### Dataset excerpts
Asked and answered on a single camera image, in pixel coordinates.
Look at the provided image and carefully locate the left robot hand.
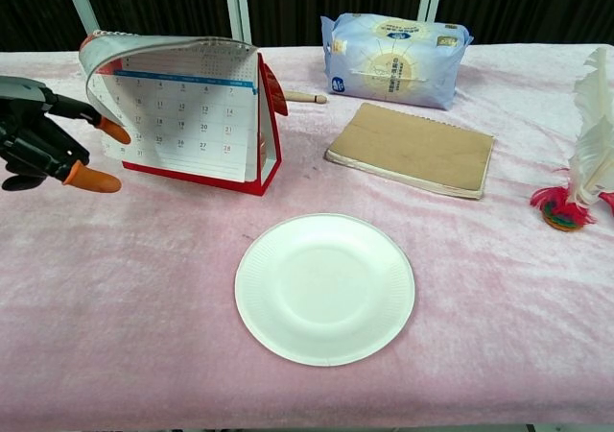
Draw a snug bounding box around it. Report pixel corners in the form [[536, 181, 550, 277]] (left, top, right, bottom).
[[0, 75, 132, 194]]

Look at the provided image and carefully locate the red desk calendar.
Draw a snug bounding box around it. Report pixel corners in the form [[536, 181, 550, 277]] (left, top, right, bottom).
[[79, 29, 291, 197]]

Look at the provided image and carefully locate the wooden stick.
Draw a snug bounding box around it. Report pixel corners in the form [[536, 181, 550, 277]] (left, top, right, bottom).
[[282, 90, 329, 107]]

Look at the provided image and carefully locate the pink tablecloth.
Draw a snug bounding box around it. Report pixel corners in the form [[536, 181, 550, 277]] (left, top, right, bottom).
[[0, 42, 614, 432]]

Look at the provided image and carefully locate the white paper plate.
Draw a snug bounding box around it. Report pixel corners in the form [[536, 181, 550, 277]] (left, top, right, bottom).
[[233, 212, 417, 368]]

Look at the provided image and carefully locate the blue tissue pack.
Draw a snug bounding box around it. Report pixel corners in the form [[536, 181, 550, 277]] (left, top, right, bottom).
[[319, 12, 474, 111]]

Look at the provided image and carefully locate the brown spiral notebook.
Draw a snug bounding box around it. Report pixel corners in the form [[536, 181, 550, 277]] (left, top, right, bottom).
[[323, 102, 496, 201]]

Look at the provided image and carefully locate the white feather shuttlecock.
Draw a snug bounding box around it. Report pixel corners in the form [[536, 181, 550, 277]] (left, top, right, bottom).
[[530, 46, 614, 234]]

### TASK ITEM
State the number of lines in the records that include "white", and write nothing else.

### SOLUTION FOR THIS EXERCISE
2